** Opening RECORD EXCERPTS block **
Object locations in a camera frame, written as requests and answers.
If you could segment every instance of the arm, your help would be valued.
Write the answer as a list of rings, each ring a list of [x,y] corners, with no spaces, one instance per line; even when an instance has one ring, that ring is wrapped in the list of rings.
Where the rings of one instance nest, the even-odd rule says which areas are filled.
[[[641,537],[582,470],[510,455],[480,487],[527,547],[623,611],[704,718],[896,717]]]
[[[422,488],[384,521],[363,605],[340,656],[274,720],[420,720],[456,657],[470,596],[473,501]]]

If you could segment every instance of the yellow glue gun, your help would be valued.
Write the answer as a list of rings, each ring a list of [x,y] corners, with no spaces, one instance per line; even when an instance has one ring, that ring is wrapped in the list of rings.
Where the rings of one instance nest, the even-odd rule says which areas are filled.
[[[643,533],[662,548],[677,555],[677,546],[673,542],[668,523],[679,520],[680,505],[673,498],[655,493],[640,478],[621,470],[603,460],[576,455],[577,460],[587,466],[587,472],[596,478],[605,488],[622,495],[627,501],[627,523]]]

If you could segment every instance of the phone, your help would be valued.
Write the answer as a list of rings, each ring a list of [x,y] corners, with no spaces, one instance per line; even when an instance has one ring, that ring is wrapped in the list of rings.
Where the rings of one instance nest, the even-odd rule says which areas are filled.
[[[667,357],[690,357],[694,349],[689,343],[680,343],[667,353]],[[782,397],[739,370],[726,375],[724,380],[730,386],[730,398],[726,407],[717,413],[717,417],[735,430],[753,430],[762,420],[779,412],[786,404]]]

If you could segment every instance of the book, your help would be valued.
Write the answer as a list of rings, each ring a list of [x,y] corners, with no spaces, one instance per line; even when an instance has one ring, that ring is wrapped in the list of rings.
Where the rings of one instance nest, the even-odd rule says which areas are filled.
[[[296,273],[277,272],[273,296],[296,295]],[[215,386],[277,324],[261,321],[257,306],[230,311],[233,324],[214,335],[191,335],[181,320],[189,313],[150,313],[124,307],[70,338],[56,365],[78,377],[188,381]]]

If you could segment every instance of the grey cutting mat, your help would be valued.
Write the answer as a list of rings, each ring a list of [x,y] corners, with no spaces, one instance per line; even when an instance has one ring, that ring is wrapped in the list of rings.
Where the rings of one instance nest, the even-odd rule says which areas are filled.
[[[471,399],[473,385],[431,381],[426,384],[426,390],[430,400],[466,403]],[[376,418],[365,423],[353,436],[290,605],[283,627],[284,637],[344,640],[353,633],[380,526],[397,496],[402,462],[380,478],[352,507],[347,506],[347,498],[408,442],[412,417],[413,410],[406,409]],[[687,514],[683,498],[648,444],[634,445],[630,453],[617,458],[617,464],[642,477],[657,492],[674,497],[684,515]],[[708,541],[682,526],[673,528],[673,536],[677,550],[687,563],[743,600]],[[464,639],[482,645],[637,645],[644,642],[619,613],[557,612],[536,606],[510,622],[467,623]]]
** Closing RECORD EXCERPTS block **
#### EXERCISE PROMPT
Repeat every record above. Each one must match exactly.

#### RESPONSE TO THE TASK
Object locations in a camera frame, written as requests and answers.
If you could segment every instance of the arm, your help would be valued.
Write the answer as a list of rings, each ring a list of [x,y] corners, with no spaces, one instance per line; even when an instance has one ring, that ring is wrapped in the list of rings.
Where the rings of one instance nest, the even-odd rule says which areas are filled.
[[[641,537],[582,470],[510,455],[480,487],[527,547],[623,611],[704,718],[896,717]]]
[[[422,488],[384,521],[363,605],[340,656],[274,720],[420,720],[456,657],[470,596],[473,501]]]

If you could segment every instance of the yellow glue gun, your help would be valued.
Write the answer as a list of rings, each ring a list of [x,y] corners, with no spaces, one instance per line; even when an instance has one ring, that ring is wrapped in the list of rings.
Where the rings of one instance nest, the even-odd rule says which areas are filled.
[[[643,533],[662,548],[677,555],[677,546],[673,542],[668,523],[679,520],[680,505],[673,498],[655,493],[640,478],[621,470],[603,460],[576,455],[577,460],[587,466],[587,472],[596,478],[605,488],[622,495],[627,501],[627,523]]]

If you could segment every instance of the phone, your help would be valued.
Write the answer as a list of rings, each ring a list of [x,y] corners, with no spaces, one instance per line; even when an instance has one ring, that ring is wrapped in the list of rings.
Where the rings of one instance nest, the even-odd rule says which areas are filled.
[[[667,357],[690,357],[694,349],[689,343],[680,343],[667,353]],[[782,397],[739,370],[726,375],[724,380],[730,386],[730,398],[726,407],[717,413],[717,417],[735,430],[753,430],[762,420],[779,412],[786,404]]]

If you could segment every instance of the book, your help would be valued.
Write the answer as a list of rings, each ring a list of [x,y] corners, with no spaces, one instance per line; even when an instance has one ring, that ring is wrapped in the list of rings.
Where the rings of one instance nest, the even-odd rule says which areas are filled.
[[[296,273],[277,272],[273,296],[296,295]],[[215,386],[277,324],[261,321],[257,306],[230,311],[233,324],[214,335],[191,335],[181,320],[189,313],[150,313],[124,307],[70,338],[56,365],[78,377],[188,381]]]

If you could segment every instance of the grey cutting mat, your help would be valued.
Write the answer as a list of rings, each ring a list of [x,y] corners, with no spaces, one instance per line; even when an instance has one ring, that ring is wrapped in the list of rings.
Where the rings of one instance nest, the even-odd rule says which areas are filled.
[[[471,399],[473,385],[431,381],[426,384],[426,390],[430,400],[466,403]],[[376,418],[365,423],[353,436],[290,605],[283,627],[284,637],[344,640],[353,633],[380,526],[397,496],[402,462],[380,478],[352,507],[347,506],[347,498],[408,442],[412,417],[413,410],[406,409]],[[687,514],[683,498],[648,444],[634,445],[630,453],[617,458],[617,464],[642,477],[657,492],[674,497],[684,515]],[[708,541],[682,526],[673,528],[673,536],[677,550],[687,563],[743,600]],[[464,639],[482,645],[637,645],[644,642],[619,613],[557,612],[536,606],[510,622],[467,623]]]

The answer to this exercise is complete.